## Task objective
Reproduce the listing below verbatim.

■ ■ ■ ■ ■

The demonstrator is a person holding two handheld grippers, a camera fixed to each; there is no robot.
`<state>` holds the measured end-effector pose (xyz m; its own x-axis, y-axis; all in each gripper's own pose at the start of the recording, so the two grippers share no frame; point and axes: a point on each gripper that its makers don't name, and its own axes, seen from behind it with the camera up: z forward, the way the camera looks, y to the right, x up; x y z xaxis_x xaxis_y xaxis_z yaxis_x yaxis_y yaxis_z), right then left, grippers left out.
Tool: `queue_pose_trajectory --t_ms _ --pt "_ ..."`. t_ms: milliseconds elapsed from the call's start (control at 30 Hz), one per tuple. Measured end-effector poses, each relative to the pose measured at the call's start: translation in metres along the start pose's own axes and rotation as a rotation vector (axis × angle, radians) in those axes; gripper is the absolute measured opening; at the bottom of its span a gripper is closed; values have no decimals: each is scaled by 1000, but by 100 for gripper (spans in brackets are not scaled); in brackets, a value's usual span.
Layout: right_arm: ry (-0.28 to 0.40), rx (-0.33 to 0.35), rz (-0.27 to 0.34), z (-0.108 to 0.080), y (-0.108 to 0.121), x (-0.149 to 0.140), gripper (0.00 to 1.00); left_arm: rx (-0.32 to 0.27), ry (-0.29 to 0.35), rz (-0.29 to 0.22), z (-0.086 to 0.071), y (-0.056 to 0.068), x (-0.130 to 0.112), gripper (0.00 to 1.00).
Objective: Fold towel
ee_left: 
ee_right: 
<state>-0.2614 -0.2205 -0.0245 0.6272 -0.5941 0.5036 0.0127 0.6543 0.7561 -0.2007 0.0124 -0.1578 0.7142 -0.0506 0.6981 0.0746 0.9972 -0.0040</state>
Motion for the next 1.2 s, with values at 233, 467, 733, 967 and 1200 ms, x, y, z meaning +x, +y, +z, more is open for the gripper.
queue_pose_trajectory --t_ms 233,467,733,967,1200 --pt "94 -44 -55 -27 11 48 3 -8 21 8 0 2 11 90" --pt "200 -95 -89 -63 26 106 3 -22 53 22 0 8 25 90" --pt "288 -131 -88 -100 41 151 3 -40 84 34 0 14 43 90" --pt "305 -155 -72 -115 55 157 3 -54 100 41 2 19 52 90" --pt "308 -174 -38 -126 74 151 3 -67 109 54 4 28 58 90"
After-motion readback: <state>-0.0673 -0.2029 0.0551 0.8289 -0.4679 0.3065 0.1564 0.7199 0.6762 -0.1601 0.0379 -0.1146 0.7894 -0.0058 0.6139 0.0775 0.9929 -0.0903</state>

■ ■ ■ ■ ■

## Solution for this exercise
The demonstrator is a person holding two handheld grippers, a camera fixed to each; there is no robot.
`<state>` holds the measured end-effector pose (xyz m; its own x-axis, y-axis; all in each gripper's own pose at the start of the recording, so the two grippers share no frame; point and axes: a point on each gripper that its makers don't name, and its own axes, seen from behind it with the camera up: z forward, the way the camera looks, y to the right, x up; x y z xaxis_x xaxis_y xaxis_z yaxis_x yaxis_y yaxis_z), right then left, grippers left out.
Tool: `queue_pose_trajectory --t_ms _ --pt "_ ..."`. t_ms: milliseconds elapsed from the call's start (control at 30 Hz), one per tuple. Measured end-effector poses, each relative to the pose measured at the call's start: translation in metres along the start pose's own axes and rotation as a rotation vector (axis × angle, radians) in those axes; gripper is the absolute measured opening; at the bottom of its span a gripper is closed; values have no decimals: each is scaled by 1000, but by 100 for gripper (spans in brackets are not scaled); in brackets, a value's usual span.
Layout: right_arm: ry (-0.28 to 0.40), rx (-0.33 to 0.35), rz (-0.27 to 0.34), z (-0.108 to 0.080), y (-0.108 to 0.121), x (-0.149 to 0.140), gripper (0.00 to 1.00); left_arm: rx (-0.32 to 0.27), ry (-0.29 to 0.35), rz (-0.29 to 0.22), z (-0.086 to 0.071), y (-0.056 to 0.068), x (-0.130 to 0.112), gripper (0.00 to 1.00).
Objective: Fold towel
ee_left: 
ee_right: 
<state>-0.2614 -0.2205 -0.0245 0.6272 -0.5941 0.5036 0.0127 0.6543 0.7561 -0.2007 0.0124 -0.1578 0.7142 -0.0506 0.6981 0.0746 0.9972 -0.0040</state>
Motion for the next 1.2 s, with values at 233, 467, 733, 967 and 1200 ms, x, y, z meaning +x, +y, +z, more is open for the gripper.
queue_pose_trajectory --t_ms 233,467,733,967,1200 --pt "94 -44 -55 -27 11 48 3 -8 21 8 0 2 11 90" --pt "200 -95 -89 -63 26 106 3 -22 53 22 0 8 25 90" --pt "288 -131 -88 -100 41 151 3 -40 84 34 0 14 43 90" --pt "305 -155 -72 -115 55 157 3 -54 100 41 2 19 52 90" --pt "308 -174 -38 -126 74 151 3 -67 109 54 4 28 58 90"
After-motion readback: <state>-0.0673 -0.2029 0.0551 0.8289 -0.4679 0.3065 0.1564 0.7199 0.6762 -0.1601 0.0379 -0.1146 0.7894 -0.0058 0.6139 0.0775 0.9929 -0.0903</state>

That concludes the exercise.